No sooner was Rodolphe at home than he sat down quickly
at his bureau under the stag’s head that hung
as a trophy on the wall. But when he had the
pen between his fingers, he could think of nothing,
so that, resting on his elbows, he began to reflect.
Emma seemed to him to have receded into a far-off
past, as if the resolution he had taken had suddenly
placed a distance between them.
To get back something of her, he fetched from the
cupboard at the bedside an old Rheims biscuit-box,
in which he usually kept his letters from women, and
from it came an odour of dry dust and withered roses.
First he saw a handkerchief with pale little spots.
It was a handkerchief of hers. Once when they
were walking her nose had bled; he had forgotten it.

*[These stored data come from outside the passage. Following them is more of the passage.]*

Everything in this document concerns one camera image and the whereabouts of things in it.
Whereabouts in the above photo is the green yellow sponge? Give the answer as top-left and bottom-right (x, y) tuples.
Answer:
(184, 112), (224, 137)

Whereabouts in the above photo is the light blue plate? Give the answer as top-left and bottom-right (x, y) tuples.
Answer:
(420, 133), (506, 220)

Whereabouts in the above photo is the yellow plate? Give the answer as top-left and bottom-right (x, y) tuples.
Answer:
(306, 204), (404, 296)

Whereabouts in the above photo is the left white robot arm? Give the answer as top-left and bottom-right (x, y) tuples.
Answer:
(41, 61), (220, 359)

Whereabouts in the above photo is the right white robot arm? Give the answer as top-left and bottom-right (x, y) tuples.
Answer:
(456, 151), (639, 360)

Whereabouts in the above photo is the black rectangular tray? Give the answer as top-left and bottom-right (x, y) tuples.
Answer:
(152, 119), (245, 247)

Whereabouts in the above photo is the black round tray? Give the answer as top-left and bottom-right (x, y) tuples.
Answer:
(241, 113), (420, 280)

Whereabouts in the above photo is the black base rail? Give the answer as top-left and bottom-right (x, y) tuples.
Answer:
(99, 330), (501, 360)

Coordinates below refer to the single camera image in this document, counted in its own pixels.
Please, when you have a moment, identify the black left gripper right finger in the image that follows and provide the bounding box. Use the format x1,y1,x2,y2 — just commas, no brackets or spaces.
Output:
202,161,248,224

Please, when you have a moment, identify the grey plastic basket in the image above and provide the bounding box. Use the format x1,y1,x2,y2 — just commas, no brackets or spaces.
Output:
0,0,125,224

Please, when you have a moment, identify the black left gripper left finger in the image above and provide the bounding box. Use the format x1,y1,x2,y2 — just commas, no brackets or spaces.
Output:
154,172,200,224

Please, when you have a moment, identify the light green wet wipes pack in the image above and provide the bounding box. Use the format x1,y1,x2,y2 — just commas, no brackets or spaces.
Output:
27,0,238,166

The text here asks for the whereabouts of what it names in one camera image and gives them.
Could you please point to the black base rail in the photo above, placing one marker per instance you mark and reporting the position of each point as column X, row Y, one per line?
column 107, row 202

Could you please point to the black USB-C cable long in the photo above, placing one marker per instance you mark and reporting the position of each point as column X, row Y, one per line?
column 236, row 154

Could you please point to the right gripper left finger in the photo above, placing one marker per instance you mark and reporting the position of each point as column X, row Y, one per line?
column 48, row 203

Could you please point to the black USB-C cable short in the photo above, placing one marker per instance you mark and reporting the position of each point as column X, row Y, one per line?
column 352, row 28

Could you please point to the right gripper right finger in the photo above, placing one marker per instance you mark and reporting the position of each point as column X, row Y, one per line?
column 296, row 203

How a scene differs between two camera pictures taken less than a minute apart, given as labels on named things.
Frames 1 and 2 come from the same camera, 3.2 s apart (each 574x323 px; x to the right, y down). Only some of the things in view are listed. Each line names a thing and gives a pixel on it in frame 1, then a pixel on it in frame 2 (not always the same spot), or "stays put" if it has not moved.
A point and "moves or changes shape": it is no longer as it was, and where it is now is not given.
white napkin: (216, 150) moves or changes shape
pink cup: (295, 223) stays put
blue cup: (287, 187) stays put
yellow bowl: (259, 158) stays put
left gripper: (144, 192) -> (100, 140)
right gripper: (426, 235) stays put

Near it, chipped at all the corners, was a miniature
given him by Emma: her toilette seemed to him
pretentious, and her languishing look in the worst
possible taste. Then, from looking at this image
and recalling the memory of its original, Emma’s
features little by little grew confused in his remembrance,
as if the living and the painted face, rubbing one
against the other, had effaced each other. Finally,
he read some of her letters; they were full of explanations
relating to their journey, short, technical, and urgent,
like business notes. He wanted to see the long
ones again, those of old times. In order to find
them at the bottom of the box, Rodolphe disturbed all
the others, and mechanically began rummaging amidst
this mass of papers and things, finding pell-mell
bouquets, garters, a black mask, pins, and hair—hair!
dark and fair, some even, catching in the hinges of
the box, broke when it was opened.
Thus dallying with his souvenirs, he examined the
writing and the style of the letters, as varied as
their orthography. They were tender or jovial,
facetious, melancholy; there were some that asked for
love, others that asked for money. A word recalled
faces to him, certain gestures, the sound of a voice;
sometimes, however, he remembered nothing at all.
In fact, these women, rushing at once into his thoughts,
cramped each other and lessened, as reduced to a uniform
level of love that equalised them all. So taking
handfuls of the mixed-up letters, he amused himself
for some moments with letting them fall in cascades
from his right into his left hand. At last, bored
and weary, Rodolphe took back the box to the cupboard,
saying to himself, “What a lot of rubbish!”
Which summed up his opinion; for pleasures, like schoolboys
in a school courtyard, had so trampled upon his heart
that no green thing grew there, and that which passed
through it, more heedless than children, did not even,
like them, leave a name carved upon the wall.